Jika demikian, Afghanistan di bawah kekuasaan Taliban ini akan memunculkan masalah soal keselamatan kelompok-kelompok yang dianggap musuh atau berseberangan secara politik. Kemungkinan yang terjadi adalah akan banyak terjadi pembunuhan sehingga banyak warga yang mencoba melakukan eksodus atau pelarian dari Afghanistan.


“Karena memang kemungkinan akan terjadi pembunuhan politik itu sangat besar. Memang ada amnesty (pengampunan) untuk masyarakat yang tidak tahu apa-apa. Tetapi untuk mereka yang dianggap terlibat (kekuasaan lama) itu dalam praktiknya enggak (tidak mendapat pengampunan),” ungkap Wakil Sekjen Pengurus Besar Nahdlatul Ulama (PBNU) itu.


Di Mesir, sebagai contoh, ketika Ikhwanul Muslim berhasil mengambil alih kekuasaan maka semua orang yang dianggap terlibat dengan penguasa sebelumnya ditangkap dan dipenjara. Begitu juga sebaliknya saat Abdul Fattah Al-Sisi berkuasa, semua elite Ikhwanul Muslimin dipenjara.


“Itu kalau replacement begitu.

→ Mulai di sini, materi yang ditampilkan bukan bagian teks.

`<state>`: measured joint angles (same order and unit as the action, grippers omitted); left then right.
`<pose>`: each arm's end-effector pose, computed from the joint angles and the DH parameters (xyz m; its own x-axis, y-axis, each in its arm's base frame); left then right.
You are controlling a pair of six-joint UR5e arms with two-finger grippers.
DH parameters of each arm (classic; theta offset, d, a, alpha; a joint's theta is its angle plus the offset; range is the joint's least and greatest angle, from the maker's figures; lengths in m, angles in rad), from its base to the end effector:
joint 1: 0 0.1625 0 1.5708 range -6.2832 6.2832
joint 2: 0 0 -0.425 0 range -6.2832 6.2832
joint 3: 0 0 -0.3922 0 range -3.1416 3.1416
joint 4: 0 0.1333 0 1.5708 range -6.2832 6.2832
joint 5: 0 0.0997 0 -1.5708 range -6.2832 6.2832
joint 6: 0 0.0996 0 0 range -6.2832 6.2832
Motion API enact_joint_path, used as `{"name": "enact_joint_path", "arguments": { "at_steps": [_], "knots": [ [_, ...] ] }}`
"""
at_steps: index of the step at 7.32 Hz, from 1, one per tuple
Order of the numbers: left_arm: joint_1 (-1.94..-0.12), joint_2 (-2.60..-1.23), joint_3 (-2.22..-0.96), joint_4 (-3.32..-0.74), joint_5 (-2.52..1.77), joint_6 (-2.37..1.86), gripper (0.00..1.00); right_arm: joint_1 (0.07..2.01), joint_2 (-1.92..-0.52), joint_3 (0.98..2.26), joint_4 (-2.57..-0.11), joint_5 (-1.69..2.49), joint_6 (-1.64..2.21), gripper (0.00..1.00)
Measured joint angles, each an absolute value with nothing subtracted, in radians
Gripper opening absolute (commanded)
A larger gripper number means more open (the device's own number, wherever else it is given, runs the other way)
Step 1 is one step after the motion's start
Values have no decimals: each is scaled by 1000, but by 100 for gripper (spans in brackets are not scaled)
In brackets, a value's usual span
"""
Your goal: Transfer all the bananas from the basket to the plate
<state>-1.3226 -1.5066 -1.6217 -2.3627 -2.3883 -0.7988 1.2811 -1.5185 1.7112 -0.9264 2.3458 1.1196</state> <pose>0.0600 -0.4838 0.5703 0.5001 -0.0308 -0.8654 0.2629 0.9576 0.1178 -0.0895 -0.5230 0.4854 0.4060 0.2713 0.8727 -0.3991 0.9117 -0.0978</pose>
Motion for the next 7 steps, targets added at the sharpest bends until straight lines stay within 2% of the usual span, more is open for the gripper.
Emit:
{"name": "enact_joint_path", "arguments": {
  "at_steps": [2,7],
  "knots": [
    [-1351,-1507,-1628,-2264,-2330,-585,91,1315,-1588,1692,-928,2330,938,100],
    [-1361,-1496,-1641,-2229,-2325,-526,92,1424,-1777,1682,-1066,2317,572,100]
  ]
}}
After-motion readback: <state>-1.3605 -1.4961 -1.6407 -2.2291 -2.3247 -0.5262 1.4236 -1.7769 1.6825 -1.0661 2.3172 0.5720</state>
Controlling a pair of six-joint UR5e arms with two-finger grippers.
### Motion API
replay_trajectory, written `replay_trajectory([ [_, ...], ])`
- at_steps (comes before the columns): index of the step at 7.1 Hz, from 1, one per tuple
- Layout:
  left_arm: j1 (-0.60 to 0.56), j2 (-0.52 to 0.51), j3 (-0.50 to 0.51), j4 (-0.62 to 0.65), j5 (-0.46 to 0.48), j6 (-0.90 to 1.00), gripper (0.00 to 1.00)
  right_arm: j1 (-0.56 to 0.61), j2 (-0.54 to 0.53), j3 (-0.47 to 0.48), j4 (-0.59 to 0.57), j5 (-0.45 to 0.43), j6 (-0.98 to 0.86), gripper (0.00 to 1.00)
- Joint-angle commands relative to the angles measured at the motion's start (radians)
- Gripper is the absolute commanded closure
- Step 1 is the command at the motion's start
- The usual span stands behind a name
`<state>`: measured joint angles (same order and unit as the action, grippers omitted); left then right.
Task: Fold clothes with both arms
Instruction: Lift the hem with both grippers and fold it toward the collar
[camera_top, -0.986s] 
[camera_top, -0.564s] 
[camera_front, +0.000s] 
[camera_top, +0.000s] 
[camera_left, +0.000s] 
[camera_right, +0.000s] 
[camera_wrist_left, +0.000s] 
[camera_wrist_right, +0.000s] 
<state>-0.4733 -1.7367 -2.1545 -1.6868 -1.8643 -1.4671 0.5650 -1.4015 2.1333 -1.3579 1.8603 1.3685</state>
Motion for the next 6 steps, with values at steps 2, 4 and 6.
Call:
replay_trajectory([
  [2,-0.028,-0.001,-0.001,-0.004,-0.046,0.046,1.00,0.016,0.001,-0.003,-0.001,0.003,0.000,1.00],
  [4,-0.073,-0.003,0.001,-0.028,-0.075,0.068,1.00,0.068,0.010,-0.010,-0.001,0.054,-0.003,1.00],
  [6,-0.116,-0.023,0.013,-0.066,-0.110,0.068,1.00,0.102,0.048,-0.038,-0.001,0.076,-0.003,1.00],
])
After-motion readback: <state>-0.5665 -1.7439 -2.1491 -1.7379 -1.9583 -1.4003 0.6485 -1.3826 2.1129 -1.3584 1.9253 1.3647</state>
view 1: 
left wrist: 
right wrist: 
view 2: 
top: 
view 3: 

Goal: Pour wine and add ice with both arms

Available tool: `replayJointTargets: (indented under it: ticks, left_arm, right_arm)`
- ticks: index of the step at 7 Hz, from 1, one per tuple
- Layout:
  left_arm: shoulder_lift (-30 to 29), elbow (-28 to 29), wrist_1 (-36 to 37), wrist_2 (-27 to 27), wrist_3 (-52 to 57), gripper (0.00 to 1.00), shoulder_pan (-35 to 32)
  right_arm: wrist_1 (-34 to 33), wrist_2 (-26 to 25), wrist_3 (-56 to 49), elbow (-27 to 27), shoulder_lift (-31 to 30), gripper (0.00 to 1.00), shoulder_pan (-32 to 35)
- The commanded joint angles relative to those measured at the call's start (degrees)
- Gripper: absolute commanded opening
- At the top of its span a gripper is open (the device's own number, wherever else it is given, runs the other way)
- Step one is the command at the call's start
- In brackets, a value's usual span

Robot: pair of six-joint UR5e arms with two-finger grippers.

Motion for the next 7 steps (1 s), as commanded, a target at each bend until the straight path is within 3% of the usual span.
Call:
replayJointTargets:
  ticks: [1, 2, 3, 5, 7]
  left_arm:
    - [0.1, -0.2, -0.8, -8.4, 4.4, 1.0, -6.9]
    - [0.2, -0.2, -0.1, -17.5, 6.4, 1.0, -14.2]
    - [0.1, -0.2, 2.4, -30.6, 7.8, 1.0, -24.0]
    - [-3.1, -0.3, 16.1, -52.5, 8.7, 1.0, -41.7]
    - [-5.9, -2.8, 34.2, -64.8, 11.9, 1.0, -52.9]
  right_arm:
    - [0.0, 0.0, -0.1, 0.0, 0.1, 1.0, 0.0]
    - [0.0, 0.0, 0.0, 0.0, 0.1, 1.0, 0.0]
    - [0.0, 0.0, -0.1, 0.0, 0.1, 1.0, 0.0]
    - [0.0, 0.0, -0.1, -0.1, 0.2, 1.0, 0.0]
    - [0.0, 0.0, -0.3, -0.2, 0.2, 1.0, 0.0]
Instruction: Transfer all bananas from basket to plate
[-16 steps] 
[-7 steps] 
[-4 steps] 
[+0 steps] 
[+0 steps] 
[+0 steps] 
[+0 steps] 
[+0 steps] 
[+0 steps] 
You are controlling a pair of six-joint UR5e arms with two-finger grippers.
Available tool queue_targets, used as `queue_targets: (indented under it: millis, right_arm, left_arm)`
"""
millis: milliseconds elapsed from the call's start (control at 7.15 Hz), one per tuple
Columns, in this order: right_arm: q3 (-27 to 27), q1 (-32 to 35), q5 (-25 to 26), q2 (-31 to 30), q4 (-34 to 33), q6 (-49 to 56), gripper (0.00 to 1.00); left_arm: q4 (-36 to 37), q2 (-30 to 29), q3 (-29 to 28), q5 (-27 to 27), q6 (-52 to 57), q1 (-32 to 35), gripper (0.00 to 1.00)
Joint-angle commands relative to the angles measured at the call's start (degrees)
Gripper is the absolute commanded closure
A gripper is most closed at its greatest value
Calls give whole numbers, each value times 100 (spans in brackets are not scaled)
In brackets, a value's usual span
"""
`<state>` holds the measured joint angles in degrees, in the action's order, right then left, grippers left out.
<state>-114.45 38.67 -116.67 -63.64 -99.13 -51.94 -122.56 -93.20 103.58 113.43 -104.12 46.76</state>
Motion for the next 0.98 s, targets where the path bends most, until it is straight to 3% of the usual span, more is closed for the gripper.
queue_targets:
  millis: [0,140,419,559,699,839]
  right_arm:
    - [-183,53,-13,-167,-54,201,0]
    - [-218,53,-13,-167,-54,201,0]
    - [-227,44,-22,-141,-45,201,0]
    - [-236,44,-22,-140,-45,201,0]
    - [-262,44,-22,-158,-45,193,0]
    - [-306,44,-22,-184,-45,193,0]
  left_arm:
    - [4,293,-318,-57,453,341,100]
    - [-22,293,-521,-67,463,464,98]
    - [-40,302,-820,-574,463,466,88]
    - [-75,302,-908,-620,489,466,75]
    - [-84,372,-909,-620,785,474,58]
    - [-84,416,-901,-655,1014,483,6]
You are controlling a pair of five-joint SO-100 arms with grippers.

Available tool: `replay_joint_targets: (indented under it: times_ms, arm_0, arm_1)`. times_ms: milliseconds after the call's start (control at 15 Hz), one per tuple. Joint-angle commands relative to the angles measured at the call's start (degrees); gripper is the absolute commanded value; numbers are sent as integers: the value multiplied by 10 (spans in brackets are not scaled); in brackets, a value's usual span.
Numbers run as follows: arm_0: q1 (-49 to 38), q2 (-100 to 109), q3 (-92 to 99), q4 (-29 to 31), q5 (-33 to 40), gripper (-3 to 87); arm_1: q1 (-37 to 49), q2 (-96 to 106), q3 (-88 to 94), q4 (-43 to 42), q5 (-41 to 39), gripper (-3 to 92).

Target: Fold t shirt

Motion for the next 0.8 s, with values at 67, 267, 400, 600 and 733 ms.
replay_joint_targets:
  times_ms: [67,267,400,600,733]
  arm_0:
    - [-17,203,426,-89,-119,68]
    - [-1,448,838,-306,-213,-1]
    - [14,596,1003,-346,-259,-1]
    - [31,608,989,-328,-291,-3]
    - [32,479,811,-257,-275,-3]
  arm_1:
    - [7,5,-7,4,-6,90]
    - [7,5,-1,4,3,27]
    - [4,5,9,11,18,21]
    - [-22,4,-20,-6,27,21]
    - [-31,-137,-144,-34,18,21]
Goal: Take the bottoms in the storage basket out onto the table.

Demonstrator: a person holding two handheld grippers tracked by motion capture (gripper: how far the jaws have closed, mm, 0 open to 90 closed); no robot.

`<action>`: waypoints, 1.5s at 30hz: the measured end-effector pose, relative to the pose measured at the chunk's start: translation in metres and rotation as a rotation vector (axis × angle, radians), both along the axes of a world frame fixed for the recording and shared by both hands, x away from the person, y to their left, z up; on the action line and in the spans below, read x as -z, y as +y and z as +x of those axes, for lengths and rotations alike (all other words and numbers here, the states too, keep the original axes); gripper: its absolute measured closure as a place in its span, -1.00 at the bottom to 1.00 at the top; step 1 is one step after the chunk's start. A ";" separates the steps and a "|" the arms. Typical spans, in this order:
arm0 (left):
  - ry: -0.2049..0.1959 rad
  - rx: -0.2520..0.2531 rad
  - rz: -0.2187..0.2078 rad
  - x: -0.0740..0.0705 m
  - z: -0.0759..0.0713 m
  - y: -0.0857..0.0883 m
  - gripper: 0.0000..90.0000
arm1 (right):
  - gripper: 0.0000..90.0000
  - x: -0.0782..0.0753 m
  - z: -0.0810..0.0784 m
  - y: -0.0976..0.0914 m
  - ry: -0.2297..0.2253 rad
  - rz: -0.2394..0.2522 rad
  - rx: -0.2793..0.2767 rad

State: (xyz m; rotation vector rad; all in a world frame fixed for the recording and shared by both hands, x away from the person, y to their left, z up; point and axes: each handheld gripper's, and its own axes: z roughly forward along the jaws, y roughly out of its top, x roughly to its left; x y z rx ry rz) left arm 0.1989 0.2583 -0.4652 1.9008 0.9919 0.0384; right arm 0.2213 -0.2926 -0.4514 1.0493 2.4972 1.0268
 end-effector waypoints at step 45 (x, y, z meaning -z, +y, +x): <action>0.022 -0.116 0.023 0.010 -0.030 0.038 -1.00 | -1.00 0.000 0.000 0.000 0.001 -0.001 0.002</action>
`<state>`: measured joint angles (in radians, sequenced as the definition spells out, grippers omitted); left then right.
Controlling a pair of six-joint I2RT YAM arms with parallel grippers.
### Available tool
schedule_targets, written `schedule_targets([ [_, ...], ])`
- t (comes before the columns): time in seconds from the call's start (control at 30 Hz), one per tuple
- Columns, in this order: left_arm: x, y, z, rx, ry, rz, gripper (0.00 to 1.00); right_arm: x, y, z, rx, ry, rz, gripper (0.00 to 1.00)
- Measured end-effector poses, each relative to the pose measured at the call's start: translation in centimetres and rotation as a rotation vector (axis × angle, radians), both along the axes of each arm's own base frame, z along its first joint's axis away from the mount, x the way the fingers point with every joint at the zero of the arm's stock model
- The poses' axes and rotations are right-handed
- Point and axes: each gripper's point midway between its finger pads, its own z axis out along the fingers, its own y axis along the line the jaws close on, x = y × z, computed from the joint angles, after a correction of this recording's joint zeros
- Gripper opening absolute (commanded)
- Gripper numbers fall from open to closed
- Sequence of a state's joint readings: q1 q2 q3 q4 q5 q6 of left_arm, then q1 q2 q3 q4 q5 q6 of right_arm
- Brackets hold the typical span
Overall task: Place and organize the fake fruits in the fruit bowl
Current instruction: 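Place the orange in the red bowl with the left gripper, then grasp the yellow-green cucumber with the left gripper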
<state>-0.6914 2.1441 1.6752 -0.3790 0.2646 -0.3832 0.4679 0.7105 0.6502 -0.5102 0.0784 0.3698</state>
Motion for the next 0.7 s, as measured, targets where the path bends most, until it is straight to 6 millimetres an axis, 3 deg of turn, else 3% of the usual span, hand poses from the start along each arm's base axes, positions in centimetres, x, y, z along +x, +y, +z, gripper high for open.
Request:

Nah ini yang terjadi di Afghanistan itu adalah replacement. Jadi, akan ada potong satu generasi. Jadi berharap akan munculnya bangsa yang inklusif dan pemerintah yang demokratis di Afghanistan, agaknya susah,” tutur Ketua Komisi Nasional Hak Asasi Manusia (Komnas HAM) 2016-2017 itu.